_WORK REQUIRED_
Pull out every line of the listing below where "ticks" appears.
- - - - -
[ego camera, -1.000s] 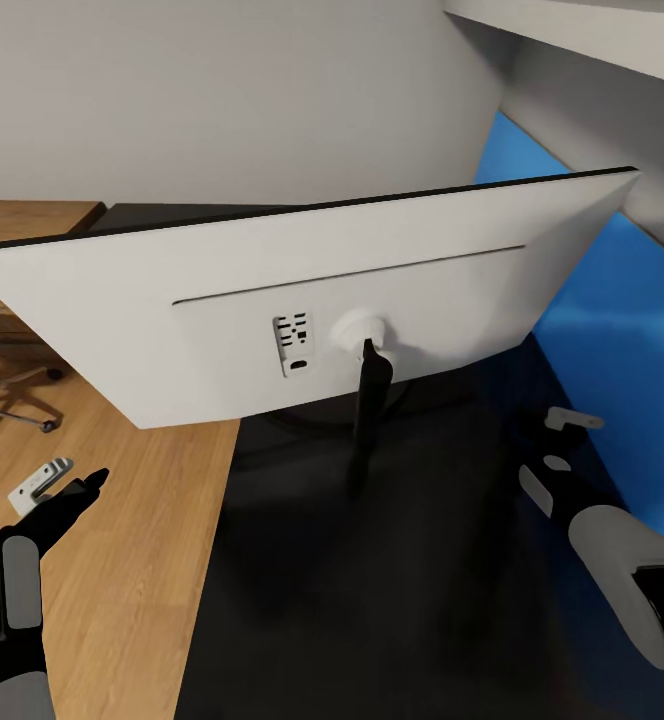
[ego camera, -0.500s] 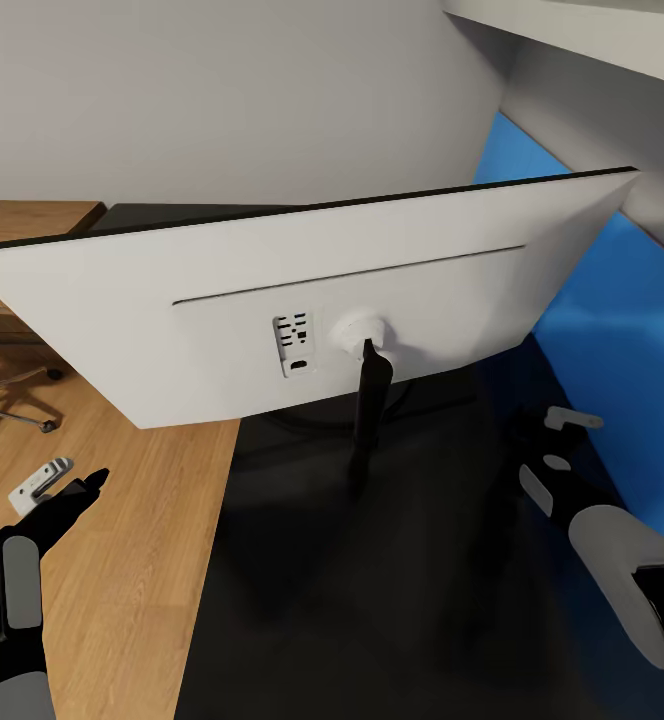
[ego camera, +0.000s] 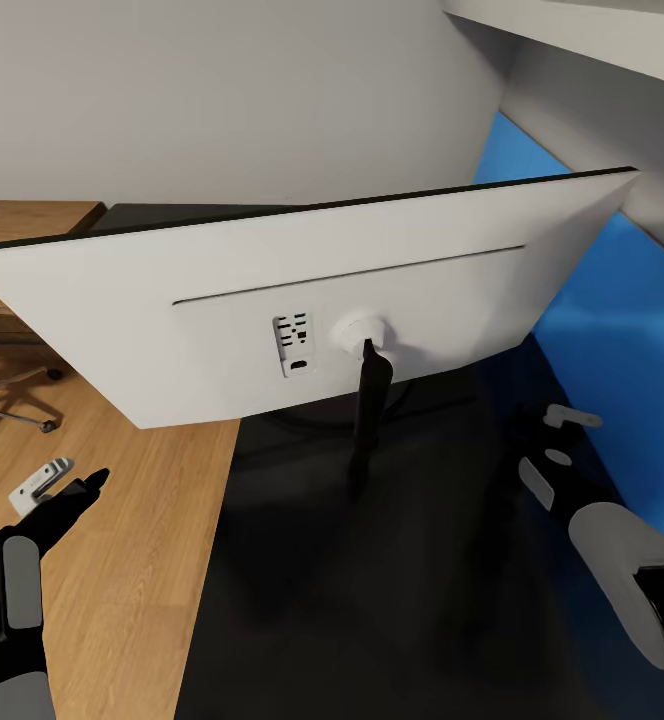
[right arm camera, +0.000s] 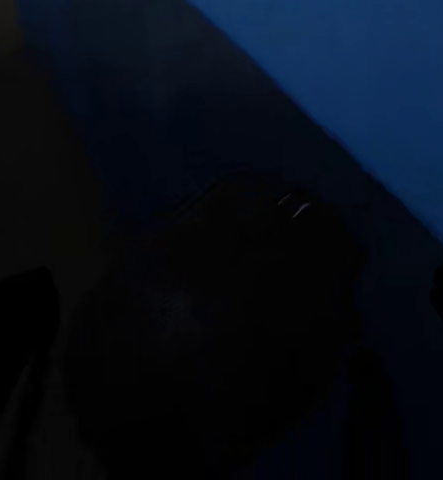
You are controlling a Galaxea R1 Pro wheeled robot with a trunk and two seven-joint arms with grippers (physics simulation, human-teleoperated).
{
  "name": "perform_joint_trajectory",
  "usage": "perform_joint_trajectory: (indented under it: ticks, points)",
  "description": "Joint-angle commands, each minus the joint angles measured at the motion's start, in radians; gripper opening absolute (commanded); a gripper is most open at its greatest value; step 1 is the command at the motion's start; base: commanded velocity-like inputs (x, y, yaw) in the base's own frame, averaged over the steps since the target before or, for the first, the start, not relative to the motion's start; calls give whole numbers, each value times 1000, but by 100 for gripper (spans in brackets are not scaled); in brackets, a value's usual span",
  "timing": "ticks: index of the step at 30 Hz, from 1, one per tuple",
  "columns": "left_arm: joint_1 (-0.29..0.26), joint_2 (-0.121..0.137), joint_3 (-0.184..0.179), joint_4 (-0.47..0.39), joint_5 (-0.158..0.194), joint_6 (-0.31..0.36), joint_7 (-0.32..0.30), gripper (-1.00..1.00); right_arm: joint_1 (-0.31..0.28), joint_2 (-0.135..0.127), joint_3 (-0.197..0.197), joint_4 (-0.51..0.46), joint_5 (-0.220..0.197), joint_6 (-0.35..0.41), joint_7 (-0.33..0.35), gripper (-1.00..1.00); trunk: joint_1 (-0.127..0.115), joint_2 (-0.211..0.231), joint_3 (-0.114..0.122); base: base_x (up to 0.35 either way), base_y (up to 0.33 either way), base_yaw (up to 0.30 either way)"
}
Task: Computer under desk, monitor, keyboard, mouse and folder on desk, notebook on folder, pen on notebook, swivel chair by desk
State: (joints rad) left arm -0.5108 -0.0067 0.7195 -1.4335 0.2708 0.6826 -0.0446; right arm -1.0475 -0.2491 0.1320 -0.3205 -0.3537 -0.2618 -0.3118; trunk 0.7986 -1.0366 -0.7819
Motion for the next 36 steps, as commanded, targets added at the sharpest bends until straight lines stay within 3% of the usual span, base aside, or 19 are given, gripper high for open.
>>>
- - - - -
_THE COMPLETED TASK_
  "usage": "perform_joint_trajectory: (indented under it: ticks, points)",
  "timing": "ticks: index of the step at 30 Hz, from 1, one per tuple",

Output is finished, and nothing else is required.